======== GIVEN MATERIAL

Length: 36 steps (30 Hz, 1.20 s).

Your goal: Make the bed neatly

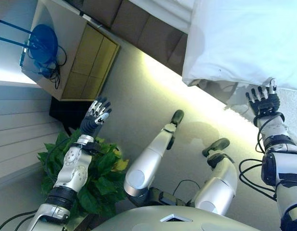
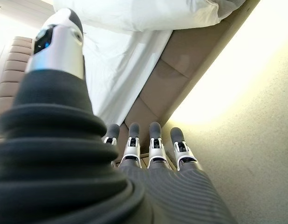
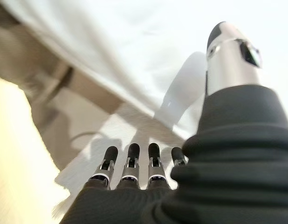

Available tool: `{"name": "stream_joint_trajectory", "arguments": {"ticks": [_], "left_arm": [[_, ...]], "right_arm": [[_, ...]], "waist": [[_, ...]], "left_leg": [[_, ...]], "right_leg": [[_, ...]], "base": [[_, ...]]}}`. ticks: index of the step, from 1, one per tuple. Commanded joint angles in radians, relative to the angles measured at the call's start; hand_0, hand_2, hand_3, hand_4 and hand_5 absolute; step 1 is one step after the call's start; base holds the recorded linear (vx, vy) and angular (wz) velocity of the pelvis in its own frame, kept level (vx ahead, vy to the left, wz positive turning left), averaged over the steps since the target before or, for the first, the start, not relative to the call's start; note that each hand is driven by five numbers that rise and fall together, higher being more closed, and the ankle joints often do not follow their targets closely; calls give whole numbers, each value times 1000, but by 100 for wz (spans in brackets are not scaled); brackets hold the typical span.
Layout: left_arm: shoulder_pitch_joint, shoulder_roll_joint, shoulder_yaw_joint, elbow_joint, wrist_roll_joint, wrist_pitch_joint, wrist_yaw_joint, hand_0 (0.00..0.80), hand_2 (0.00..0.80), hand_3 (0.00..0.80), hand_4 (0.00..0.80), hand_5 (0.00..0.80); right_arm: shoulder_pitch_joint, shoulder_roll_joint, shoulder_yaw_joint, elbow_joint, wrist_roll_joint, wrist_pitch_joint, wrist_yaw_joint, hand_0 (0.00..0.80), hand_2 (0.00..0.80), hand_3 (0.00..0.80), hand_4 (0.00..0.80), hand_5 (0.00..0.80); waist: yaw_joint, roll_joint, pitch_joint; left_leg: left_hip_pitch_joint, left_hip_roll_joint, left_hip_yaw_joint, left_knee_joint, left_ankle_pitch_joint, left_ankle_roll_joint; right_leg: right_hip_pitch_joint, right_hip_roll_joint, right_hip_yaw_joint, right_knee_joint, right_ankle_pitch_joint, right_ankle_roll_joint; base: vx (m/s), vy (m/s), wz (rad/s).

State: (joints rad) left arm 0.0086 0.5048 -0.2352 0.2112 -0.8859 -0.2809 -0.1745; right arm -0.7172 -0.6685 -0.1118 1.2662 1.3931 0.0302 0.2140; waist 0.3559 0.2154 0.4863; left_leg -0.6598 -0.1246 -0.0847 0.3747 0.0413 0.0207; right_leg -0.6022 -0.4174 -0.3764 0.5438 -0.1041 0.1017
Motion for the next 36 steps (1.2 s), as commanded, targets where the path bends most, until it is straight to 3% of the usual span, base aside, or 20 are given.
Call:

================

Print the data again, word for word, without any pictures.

▸ **ANSWER SPACE**:
Length: 36 steps (30 Hz, 1.20 s).

Your goal: Make the bed neatly


Available tool: `{"name": "stream_joint_trajectory", "arguments": {"ticks": [_], "left_arm": [[_, ...]], "right_arm": [[_, ...]], "waist": [[_, ...]], "left_leg": [[_, ...]], "right_leg": [[_, ...]], "base": [[_, ...]]}}`. ticks: index of the step, from 1, one per tuple. Commanded joint angles in radians, relative to the angles measured at the call's start; hand_0, hand_2, hand_3, hand_4 and hand_5 absolute; step 1 is one step after the call's start; base holds the recorded linear (vx, vy) and angular (wz) velocity of the pelvis in its own frame, kept level (vx ahead, vy to the left, wz positive turning left), averaged over the steps since the target before or, for the first, the start, not relative to the call's start; note that each hand is driven by five numbers that rise and fall together, higher being more closed, and the ankle joints often do not follow their targets closely; calls give whole numbers, each value times 1000, but by 100 for wz (spans in brackets are not scaled); brackets hold the typical span.
Layout: left_arm: shoulder_pitch_joint, shoulder_roll_joint, shoulder_yaw_joint, elbow_joint, wrist_roll_joint, wrist_pitch_joint, wrist_yaw_joint, hand_0 (0.00..0.80), hand_2 (0.00..0.80), hand_3 (0.00..0.80), hand_4 (0.00..0.80), hand_5 (0.00..0.80); right_arm: shoulder_pitch_joint, shoulder_roll_joint, shoulder_yaw_joint, elbow_joint, wrist_roll_joint, wrist_pitch_joint, wrist_yaw_joint, hand_0 (0.00..0.80), hand_2 (0.00..0.80), hand_3 (0.00..0.80), hand_4 (0.00..0.80), hand_5 (0.00..0.80); waist: yaw_joint, roll_joint, pitch_joint; left_leg: left_hip_pitch_joint, left_hip_roll_joint, left_hip_yaw_joint, left_knee_joint, left_ankle_pitch_joint, left_ankle_roll_joint; right_leg: right_hip_pitch_joint, right_hip_roll_joint, right_hip_yaw_joint, right_knee_joint, right_ankle_pitch_joint, right_ankle_roll_joint; base: vx (m/s), vy (m/s), wz (rad/s).

State: (joints rad) left arm 0.0086 0.5048 -0.2352 0.2112 -0.8859 -0.2809 -0.1745; right arm -0.7172 -0.6685 -0.1118 1.2662 1.3931 0.0302 0.2140; waist 0.3559 0.2154 0.4863; left_leg -0.6598 -0.1246 -0.0847 0.3747 0.0413 0.0207; right_leg -0.6022 -0.4174 -0.3764 0.5438 -0.1041 0.1017
Motion for the next 36 steps (1.2 s), as commanded, targets where the path bends most, until it is straight to 3% of the usual span, base aside, or 20 are given.
Call:

That concludes the answer to the exercise.